_YOUR GOAL_.
When you transcribe the lines below, keep every word the same and leave the pictures behind.

Stored entries:
____

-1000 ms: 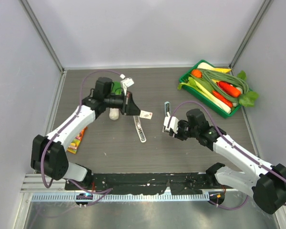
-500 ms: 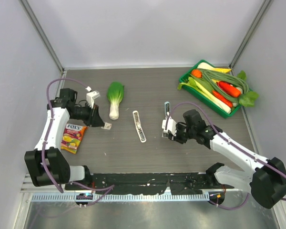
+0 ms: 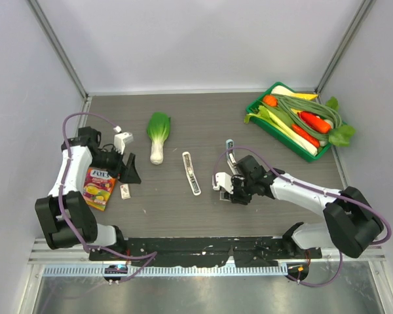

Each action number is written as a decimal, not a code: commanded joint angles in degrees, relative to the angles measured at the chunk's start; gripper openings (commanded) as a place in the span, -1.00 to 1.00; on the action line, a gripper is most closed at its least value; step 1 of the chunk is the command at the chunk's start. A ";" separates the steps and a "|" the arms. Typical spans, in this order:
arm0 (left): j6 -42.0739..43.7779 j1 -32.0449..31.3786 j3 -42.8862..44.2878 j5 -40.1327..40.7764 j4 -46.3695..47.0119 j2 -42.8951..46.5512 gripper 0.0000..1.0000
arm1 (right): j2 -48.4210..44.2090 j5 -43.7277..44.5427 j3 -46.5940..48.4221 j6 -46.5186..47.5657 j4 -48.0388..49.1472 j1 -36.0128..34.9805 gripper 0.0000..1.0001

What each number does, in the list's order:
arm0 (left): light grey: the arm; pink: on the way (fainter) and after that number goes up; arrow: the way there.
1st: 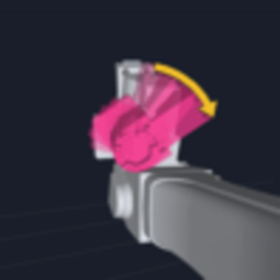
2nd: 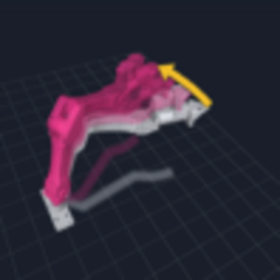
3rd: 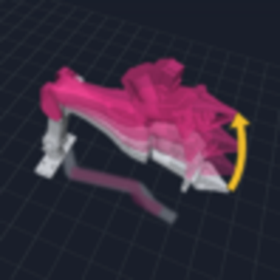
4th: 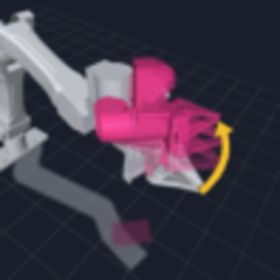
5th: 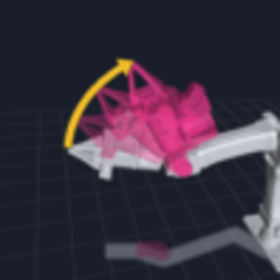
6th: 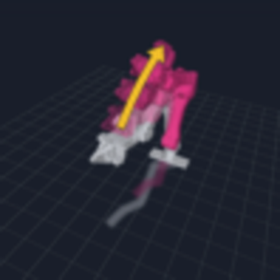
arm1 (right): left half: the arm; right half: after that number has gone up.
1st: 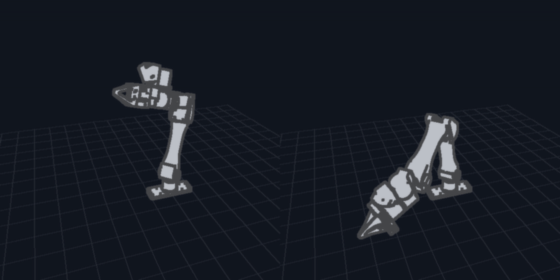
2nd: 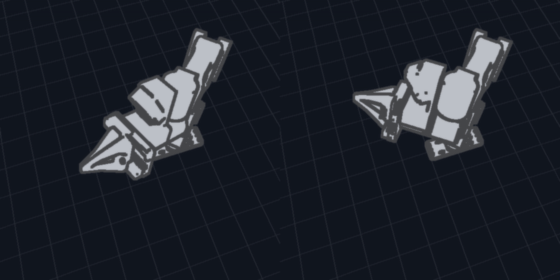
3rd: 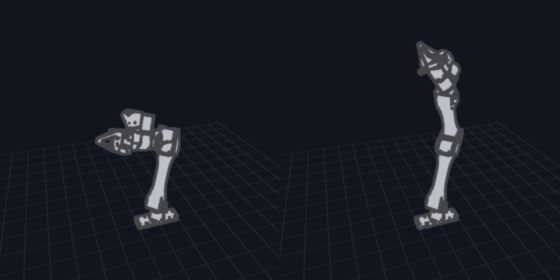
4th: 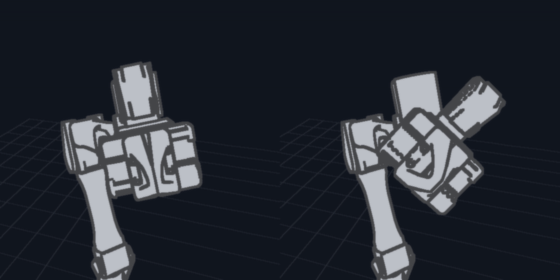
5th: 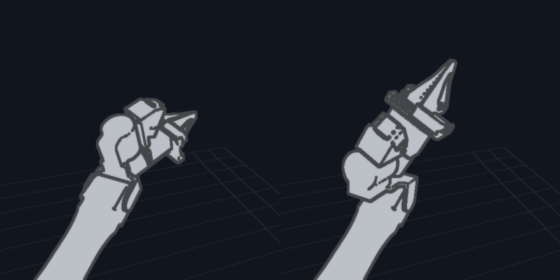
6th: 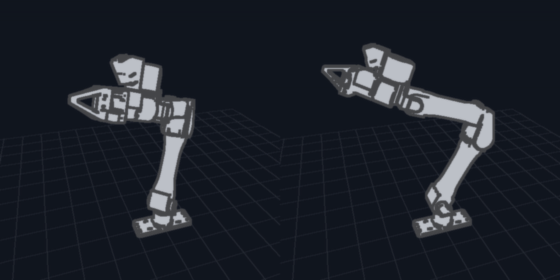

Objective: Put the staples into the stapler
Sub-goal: Place the staple box at the center of the board.

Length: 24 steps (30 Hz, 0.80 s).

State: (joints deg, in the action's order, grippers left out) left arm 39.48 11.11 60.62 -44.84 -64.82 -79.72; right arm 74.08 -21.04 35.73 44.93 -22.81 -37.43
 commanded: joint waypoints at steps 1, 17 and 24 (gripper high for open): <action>-4.75 2.15 2.31 -0.95 4.50 3.95 0.76 | 3.24 2.49 2.77 0.42 1.36 -0.80 -0.56; -20.15 2.60 0.64 -0.51 14.11 15.48 0.94 | 8.44 4.16 7.60 3.76 -7.06 -3.35 -0.39; -20.15 2.60 0.64 -1.04 12.61 17.32 0.94 | 11.25 5.74 11.38 5.61 -13.23 -4.49 -0.28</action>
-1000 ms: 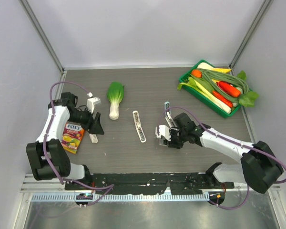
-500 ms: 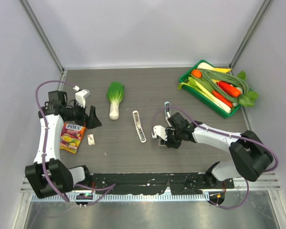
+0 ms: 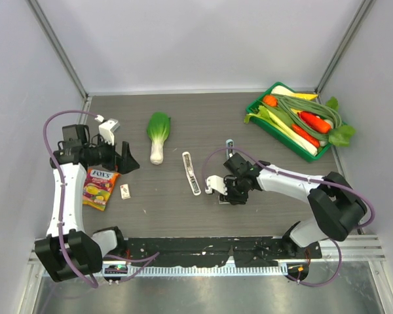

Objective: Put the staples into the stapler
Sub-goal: Place the staple box at the center of the board.

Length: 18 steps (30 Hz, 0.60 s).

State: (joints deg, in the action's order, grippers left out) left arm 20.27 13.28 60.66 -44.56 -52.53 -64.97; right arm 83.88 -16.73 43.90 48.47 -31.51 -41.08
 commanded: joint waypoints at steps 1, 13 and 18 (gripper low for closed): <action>-1.02 0.43 0.60 -1.41 0.50 3.00 0.95 | 2.16 1.70 3.64 2.16 -4.70 -1.28 -0.27; -1.81 0.43 -0.19 -2.11 0.50 5.38 0.96 | 2.00 7.24 5.32 -0.13 -2.60 -3.22 0.12; -3.04 0.43 -0.72 -2.64 1.64 6.34 0.97 | -3.79 8.38 2.87 -1.62 2.40 -3.22 0.12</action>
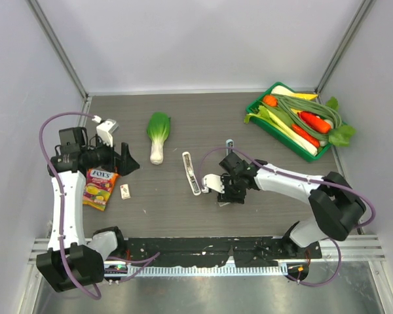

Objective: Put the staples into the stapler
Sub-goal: Place the staple box at the center of the board.

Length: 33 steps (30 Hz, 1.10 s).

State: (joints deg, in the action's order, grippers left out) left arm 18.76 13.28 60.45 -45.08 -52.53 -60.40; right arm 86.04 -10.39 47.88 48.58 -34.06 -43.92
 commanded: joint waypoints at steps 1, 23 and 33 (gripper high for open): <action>-1.89 0.43 -0.76 -2.29 1.99 2.04 0.97 | -6.49 2.30 -2.77 -1.99 6.36 -0.38 0.13; -6.81 0.43 -3.93 -0.89 7.45 5.29 0.97 | -4.40 -7.54 7.57 -24.93 -0.37 -0.29 -0.06; -6.99 0.61 -4.81 -0.89 8.50 5.38 0.97 | -0.52 -12.28 8.55 -17.82 -14.45 -0.11 -0.15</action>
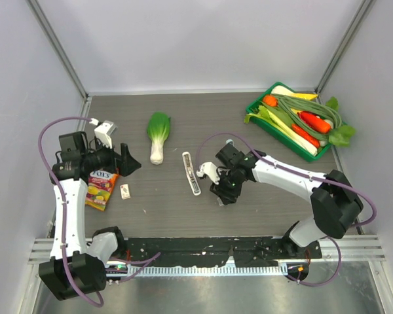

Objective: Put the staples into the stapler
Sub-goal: Place the staple box at the center of the board.

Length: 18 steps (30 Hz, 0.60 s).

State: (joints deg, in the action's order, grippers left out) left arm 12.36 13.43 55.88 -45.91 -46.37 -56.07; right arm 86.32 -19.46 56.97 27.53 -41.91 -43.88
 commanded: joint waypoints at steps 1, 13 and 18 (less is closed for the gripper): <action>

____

_FINISHED EXERCISE_.
-1000 ms: 
-500 ms: 
+0 ms: 

Each action number is written as a decimal, not a code: commanded joint angles in degrees, relative to the angles measured at the chunk's start; gripper openings (commanded) as a place in the span, -1.00 to 1.00; on the action line, a gripper is most closed at its least value; step 1 of the chunk is the command at the chunk's start. A ";" separates the steps and a "|" the arms. Typical spans, in this order:
arm0 (left): j6 -42.0739..43.7779 j1 -32.0449..31.3786 j3 -42.8862..44.2878 j5 -40.1327..40.7764 j4 -46.3695..47.0119 j2 -42.8951..46.5512 gripper 0.0000..1.0000
arm1 (right): j2 -48.4210..44.2090 j5 -43.7277..44.5427 j3 -46.5940..48.4221 j6 -46.5186..47.5657 j4 -48.0388..49.1472 j1 -36.0128..34.9805 gripper 0.0000..1.0001

What each number does, in the list's order:
arm0 (left): light grey: the arm; pink: on the way (fainter) and after that number goes up; arrow: the way there.
1st: 
2nd: 
3rd: 
4th: 
5th: 
6th: 
arm1 (right): left half: the arm; right half: after that number has gone up.
1st: 
2nd: 
3rd: 
4th: 
5th: 
6th: 

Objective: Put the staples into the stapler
Sub-goal: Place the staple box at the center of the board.

Length: 24 steps (30 Hz, 0.80 s).

State: (joints deg, in the action's order, grippers left out) left arm 39.48 11.11 60.62 -44.84 -64.82 -79.72; right arm 74.08 -21.04 35.73 44.93 -22.81 -37.43
 commanded: joint waypoints at steps 1, 17 and 24 (gripper high for open): <action>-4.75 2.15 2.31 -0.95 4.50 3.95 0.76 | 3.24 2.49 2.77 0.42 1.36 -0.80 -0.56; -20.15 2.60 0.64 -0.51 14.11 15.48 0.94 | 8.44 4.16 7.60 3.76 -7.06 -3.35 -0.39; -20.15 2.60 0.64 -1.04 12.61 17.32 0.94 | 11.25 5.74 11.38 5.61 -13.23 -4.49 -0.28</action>
-1000 ms: 
-500 ms: 
+0 ms: 

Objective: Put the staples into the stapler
Sub-goal: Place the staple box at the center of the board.

Length: 18 steps (30 Hz, 0.60 s).

State: (joints deg, in the action's order, grippers left out) left arm 20.27 13.28 60.66 -44.56 -52.53 -64.97; right arm 83.88 -16.73 43.90 48.47 -31.51 -41.08
 commanded: joint waypoints at steps 1, 13 and 18 (gripper low for closed): <action>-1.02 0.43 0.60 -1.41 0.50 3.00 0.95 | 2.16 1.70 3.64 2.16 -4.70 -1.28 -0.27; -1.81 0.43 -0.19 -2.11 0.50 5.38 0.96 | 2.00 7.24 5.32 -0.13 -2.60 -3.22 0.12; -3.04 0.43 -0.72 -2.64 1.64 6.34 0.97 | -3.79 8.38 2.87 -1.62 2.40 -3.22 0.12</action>

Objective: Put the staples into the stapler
Sub-goal: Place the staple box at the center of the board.

Length: 33 steps (30 Hz, 1.10 s).

State: (joints deg, in the action's order, grippers left out) left arm 18.76 13.28 60.45 -45.08 -52.53 -60.40; right arm 86.04 -10.39 47.88 48.58 -34.06 -43.92
 commanded: joint waypoints at steps 1, 23 and 33 (gripper high for open): <action>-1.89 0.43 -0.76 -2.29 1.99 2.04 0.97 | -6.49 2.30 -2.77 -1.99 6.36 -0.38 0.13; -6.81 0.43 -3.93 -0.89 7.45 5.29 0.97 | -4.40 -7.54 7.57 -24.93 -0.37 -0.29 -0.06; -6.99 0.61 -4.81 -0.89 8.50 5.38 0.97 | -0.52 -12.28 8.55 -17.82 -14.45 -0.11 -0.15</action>

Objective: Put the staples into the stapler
Sub-goal: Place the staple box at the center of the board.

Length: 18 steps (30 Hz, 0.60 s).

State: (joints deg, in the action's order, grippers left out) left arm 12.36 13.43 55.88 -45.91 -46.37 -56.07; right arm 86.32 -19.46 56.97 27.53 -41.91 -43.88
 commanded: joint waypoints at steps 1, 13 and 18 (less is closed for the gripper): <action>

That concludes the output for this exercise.